BEGIN

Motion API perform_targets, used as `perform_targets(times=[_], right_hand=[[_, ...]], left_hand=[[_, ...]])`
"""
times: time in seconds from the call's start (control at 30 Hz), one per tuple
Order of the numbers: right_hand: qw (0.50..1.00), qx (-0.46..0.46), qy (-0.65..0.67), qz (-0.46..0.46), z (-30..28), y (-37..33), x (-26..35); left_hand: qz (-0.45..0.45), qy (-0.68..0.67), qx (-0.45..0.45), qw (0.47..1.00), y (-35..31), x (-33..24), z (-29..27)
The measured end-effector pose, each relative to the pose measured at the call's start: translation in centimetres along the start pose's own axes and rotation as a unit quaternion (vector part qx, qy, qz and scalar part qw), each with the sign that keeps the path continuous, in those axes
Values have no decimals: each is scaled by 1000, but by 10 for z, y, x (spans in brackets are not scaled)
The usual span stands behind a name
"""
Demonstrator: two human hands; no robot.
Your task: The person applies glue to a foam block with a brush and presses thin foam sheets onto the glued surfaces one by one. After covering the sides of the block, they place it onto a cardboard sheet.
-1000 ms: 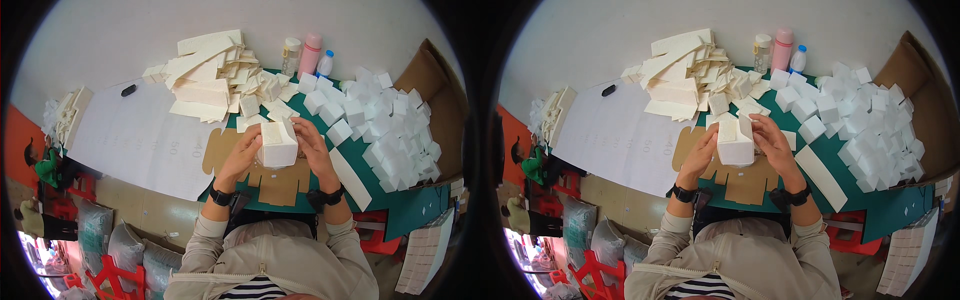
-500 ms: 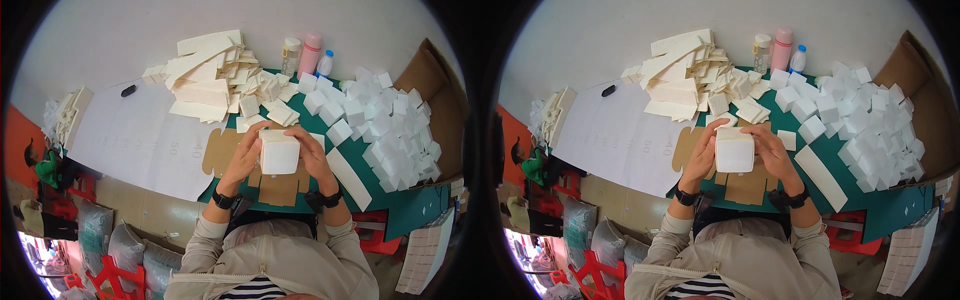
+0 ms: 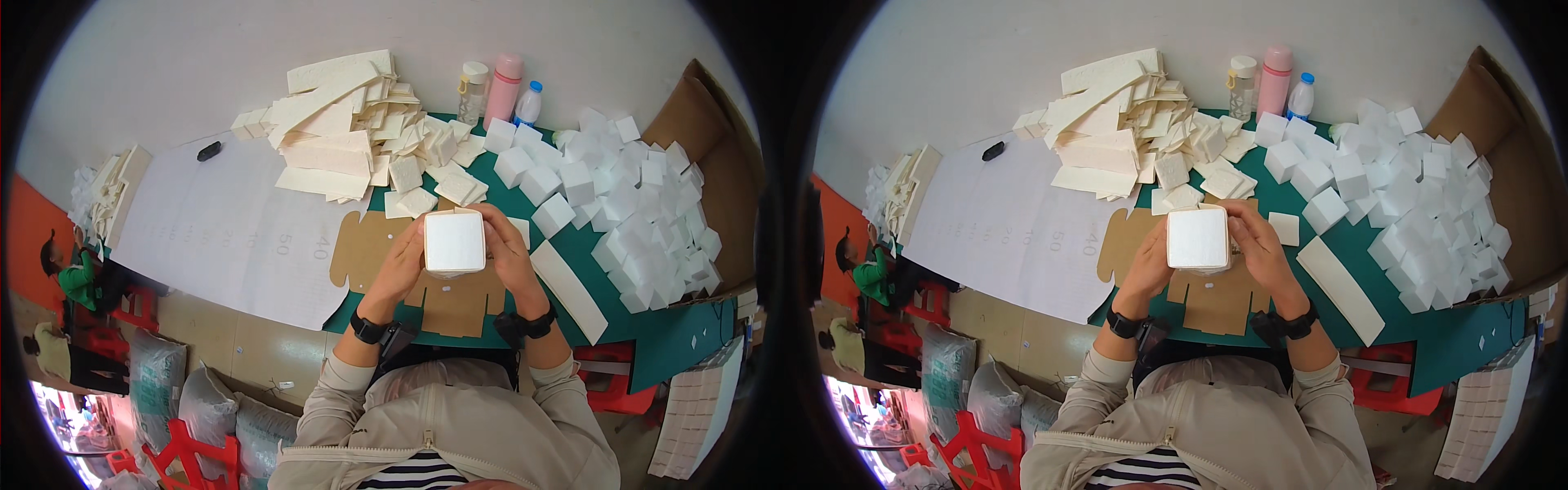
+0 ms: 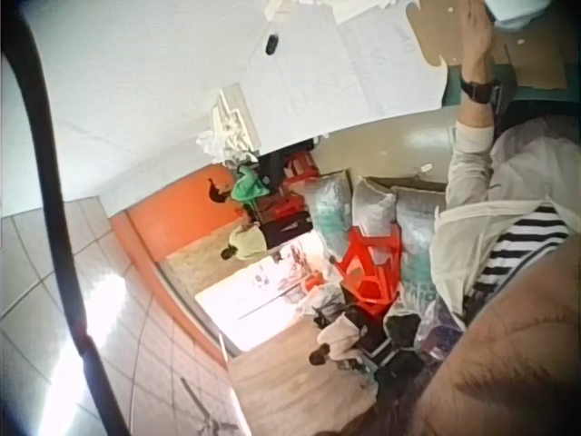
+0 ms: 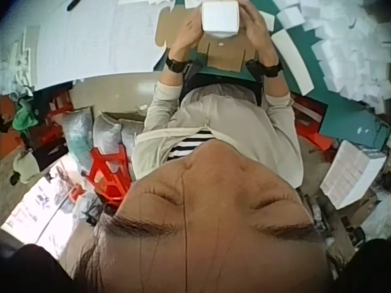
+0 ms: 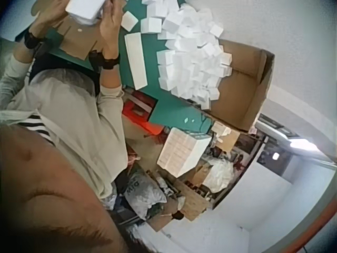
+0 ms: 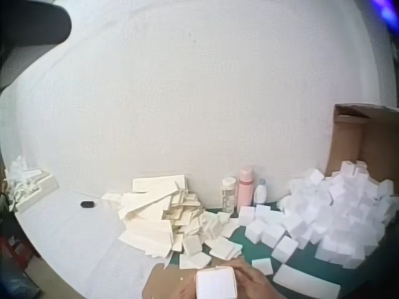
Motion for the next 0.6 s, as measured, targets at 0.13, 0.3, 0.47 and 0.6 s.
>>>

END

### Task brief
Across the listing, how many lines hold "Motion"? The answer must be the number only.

### Finished task
2